Grevillea longistyla is a species of flowering plant in the family Proteaceae and is endemic to Queensland in Australia. It is a shrub with divided leaves with linear lobes or simple, linear leaves, and groups of red to orange-red or bright pink flowers.

==Description==
Grevillea longistyla is a shrub that typically grows to a height of 1.5–5 m and forms a lignotuber. Its leaves are 120–300 mm long and either simple, or divided with two to six lobes, the leaves or lobes 1.5–4 mm wide but not sharply-pointed. The edges of the leaves are turned down or rolled under. The flowers are arranged in sometimes branched groups on a rachis usually 25–85 mm long and are red to orange-red or bright pink, the pistil usually 40–52 mm long. Flowering occurs in most months, peaking from August to November, and the fruit is an oblong follicle 10–14 mm long with a rough surface.

==Taxonomy==
Grevillea longistyla was first formally described in 1848 by William Jackson Hooker in Thomas Mitchell's Journal of an Expedition into the Interior of Tropical Australia. The specific epithet (longistyla) means "having a long style".

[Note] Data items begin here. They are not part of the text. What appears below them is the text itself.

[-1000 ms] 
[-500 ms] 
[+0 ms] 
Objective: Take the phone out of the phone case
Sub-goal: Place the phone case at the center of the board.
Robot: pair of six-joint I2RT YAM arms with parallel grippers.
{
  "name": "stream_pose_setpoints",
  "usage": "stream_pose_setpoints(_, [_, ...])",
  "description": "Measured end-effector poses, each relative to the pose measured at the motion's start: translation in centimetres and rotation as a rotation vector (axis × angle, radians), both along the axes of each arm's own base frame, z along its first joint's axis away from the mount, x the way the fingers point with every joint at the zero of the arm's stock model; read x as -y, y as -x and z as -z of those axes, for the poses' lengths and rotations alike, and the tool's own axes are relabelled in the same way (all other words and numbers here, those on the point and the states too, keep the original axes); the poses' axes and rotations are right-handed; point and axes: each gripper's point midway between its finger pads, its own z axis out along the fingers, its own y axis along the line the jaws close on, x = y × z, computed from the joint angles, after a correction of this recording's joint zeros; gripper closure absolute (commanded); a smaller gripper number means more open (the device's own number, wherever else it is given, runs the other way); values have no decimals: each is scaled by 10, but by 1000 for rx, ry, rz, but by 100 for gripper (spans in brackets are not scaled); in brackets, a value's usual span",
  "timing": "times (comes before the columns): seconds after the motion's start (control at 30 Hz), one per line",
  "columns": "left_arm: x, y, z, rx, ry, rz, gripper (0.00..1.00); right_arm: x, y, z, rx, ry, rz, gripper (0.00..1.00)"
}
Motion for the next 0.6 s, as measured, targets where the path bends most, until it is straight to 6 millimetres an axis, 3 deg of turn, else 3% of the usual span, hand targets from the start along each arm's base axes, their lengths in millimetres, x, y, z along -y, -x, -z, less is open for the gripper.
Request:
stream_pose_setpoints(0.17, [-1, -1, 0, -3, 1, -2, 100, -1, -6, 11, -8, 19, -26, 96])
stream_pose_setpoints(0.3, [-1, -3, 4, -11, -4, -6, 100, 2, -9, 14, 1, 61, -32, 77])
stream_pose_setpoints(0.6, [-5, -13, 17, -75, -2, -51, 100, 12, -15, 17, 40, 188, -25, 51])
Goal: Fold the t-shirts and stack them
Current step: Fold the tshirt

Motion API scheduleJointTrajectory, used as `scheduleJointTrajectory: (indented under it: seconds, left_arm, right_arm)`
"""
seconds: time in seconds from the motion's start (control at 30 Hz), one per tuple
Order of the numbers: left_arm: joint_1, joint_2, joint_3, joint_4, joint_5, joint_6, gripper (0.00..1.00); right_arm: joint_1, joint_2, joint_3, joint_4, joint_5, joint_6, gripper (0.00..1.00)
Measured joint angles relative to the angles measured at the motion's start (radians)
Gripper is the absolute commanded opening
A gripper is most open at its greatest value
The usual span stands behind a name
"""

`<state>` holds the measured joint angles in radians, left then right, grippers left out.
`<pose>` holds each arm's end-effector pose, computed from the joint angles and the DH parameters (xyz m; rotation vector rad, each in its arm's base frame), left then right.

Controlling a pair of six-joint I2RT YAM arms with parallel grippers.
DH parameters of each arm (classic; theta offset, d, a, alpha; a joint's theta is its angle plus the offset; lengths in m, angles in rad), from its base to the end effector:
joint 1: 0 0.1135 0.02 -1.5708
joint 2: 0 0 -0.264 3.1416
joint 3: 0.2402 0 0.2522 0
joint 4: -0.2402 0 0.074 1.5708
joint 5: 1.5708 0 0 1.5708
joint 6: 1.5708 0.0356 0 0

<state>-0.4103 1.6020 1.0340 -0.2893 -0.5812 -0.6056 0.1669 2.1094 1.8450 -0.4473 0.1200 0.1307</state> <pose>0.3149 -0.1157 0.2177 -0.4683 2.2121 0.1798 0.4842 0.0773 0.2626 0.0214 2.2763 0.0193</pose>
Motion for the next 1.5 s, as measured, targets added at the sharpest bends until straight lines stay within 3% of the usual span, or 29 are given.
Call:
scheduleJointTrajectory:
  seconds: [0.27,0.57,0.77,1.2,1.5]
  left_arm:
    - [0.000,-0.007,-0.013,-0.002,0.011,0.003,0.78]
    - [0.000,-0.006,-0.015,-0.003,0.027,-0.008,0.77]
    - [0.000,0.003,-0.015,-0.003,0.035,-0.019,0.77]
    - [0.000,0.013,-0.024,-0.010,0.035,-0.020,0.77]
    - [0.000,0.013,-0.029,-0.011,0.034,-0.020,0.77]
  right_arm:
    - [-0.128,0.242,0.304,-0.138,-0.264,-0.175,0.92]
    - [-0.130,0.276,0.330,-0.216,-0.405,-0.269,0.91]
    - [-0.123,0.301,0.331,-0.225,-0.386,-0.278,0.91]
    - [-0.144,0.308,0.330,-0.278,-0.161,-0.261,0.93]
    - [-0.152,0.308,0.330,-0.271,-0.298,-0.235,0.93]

==Distribution and habitat==
This grevillea usually grows in woodland or forest and is found between Chinchilla, Gurulmundi and the Blackdown Tableland National Park in central and south-eastern Queensland.

==Conservation status==
Grevillea longistyla is listed as 'Least Concern' in the IUCN Red List and under the Queensland Government Nature Conservation Act 1992.